───── EXTRACTED RECORDS ─────
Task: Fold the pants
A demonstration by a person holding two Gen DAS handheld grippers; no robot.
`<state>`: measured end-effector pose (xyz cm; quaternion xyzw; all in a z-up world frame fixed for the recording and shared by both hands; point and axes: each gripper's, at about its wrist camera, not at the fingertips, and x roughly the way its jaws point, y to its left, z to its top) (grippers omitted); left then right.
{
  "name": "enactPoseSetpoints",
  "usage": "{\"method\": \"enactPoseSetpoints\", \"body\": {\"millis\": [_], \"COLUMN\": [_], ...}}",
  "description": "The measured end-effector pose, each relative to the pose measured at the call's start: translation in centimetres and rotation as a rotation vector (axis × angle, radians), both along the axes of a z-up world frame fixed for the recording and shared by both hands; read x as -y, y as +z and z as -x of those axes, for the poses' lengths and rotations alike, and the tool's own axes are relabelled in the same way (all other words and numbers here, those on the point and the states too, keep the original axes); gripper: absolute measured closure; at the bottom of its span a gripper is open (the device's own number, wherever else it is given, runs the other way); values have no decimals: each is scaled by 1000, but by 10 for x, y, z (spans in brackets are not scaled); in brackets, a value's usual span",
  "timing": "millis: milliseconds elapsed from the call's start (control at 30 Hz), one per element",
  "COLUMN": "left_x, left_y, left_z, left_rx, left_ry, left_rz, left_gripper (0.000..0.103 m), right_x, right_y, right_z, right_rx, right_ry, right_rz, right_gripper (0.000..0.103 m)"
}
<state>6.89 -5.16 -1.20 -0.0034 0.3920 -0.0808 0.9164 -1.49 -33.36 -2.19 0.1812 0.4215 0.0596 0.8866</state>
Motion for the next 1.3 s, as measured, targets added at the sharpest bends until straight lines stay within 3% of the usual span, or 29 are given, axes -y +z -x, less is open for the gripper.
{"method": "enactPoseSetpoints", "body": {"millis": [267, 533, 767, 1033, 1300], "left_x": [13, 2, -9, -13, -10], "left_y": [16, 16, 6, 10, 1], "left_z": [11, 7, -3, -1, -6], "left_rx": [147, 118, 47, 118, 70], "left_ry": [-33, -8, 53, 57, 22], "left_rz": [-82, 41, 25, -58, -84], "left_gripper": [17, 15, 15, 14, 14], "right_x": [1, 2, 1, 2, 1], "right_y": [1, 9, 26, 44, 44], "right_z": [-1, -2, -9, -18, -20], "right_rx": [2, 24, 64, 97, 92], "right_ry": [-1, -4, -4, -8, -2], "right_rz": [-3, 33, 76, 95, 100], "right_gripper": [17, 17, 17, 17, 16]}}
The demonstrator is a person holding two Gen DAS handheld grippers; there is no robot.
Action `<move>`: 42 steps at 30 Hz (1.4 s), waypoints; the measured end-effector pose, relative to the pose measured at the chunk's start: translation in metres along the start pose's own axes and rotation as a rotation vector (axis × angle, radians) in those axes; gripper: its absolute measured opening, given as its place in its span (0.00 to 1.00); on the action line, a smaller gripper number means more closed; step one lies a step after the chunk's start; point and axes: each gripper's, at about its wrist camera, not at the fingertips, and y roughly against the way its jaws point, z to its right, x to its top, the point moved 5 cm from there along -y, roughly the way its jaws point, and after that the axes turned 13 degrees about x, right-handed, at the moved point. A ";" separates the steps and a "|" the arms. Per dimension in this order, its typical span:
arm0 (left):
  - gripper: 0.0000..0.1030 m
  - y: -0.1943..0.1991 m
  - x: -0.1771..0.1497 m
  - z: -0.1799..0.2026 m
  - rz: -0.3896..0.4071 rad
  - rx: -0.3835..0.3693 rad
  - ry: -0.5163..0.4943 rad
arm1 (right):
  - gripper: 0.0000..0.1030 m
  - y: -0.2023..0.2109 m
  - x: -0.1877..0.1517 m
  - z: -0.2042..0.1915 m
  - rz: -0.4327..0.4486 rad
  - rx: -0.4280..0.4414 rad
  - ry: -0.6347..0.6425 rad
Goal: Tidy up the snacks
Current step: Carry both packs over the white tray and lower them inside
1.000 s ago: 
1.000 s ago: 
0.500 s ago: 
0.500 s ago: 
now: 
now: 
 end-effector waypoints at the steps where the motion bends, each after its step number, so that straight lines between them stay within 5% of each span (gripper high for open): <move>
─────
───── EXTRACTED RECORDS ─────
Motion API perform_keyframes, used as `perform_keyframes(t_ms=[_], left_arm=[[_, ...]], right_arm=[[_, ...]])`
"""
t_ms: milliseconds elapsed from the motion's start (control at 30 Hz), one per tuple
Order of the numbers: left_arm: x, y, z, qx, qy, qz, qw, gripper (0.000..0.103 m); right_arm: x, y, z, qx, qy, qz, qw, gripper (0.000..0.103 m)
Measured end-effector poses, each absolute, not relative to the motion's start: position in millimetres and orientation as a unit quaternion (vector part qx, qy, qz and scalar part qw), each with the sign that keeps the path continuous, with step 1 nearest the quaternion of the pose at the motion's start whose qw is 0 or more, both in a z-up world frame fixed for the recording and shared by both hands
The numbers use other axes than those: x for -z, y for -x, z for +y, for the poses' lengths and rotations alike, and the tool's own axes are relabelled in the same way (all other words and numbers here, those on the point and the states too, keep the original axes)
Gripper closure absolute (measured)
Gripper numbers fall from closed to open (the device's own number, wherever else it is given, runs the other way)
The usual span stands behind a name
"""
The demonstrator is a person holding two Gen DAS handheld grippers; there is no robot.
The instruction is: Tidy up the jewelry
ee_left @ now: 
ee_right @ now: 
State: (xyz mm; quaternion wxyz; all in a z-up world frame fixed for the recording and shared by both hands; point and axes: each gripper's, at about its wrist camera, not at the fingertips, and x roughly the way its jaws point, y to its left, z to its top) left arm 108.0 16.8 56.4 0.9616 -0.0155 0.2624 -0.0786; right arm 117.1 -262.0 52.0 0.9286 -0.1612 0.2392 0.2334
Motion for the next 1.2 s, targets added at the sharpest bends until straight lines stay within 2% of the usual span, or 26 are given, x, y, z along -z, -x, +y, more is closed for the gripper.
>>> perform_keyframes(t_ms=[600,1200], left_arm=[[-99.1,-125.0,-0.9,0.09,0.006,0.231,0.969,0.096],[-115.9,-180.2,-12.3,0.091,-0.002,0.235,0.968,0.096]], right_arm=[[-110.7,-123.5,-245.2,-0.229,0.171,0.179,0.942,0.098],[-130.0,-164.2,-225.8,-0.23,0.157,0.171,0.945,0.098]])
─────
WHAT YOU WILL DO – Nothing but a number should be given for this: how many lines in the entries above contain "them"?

ANSWER BELOW – 2